I’ve spent 28 years working in the relatively small geographic area of the Iveragh and Beara Peninsulas,

-

to the south of the better-known Dingle Peninsula. For most landscape photograph­ers, that’s the equivalent of choosing to work on the back of a postage stamp. Many of them are flying off to Iceland, Norway or Alaska to look for big, dramatic landscapes. I’ve done that in the past, but I have this little patch of amazing landscape right here on my doorstep and I’ve spent most of my time getting to know it intimately. I see something new every time I go back to a location. Although the locations stay the same, I’m growing as a photograph­er, and that’s been really important.

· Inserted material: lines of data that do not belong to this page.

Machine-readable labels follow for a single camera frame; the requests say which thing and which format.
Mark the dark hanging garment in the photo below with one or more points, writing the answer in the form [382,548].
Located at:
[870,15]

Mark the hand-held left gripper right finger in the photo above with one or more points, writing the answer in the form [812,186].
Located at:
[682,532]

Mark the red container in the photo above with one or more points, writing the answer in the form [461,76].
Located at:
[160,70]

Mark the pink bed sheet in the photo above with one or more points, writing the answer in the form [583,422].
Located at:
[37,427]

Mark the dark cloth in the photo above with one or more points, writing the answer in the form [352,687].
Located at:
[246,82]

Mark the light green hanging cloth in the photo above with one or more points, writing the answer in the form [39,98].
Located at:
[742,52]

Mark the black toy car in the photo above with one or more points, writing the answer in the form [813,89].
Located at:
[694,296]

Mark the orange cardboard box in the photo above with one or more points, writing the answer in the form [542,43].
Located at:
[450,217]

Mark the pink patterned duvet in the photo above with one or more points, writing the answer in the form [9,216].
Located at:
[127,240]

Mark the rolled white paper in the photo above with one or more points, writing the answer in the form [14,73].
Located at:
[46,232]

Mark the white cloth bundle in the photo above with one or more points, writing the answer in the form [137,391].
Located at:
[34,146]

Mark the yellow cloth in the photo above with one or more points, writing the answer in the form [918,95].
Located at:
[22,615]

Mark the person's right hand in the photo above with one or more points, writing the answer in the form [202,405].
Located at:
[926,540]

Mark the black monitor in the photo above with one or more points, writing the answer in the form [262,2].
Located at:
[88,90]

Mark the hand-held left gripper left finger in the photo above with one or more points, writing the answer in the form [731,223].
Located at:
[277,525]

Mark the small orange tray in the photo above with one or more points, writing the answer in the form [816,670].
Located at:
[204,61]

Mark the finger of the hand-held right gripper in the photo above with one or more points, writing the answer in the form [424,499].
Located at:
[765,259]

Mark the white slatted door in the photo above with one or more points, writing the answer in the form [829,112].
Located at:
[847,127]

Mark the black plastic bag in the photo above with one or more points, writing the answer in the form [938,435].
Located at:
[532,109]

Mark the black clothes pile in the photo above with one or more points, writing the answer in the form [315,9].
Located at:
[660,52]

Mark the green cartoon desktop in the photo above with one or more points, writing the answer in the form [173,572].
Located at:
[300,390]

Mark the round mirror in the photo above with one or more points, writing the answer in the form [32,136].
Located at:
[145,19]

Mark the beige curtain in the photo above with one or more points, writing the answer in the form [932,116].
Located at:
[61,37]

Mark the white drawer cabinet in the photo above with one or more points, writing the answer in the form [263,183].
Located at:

When I started off, I spent a lot of time wandering around fields, getting lost, ending up covered in mud and coming home with nothing. But this experience is useful to me now. People think I must be very patient, but actually, I’m not. I already know the locations I choose to visit on any particular day, and if I get there and it’s not working — maybe the light isn’t right — I don’t wait around. I just know at this stage that it’s for another day, so I go elsewhere to make good use of my time.

Everyone’s a photograph­er today, with a smartphone in their pocket. But the way you distinguis­h yourself from that, I think, is to produce good, meaningful work that has some truth to it. It’s so much more than just capturing sharp images of places with good light. In my photograph­s, I really want to show a bit of how I see things, my vision of this place and, maybe, even of how I see the world.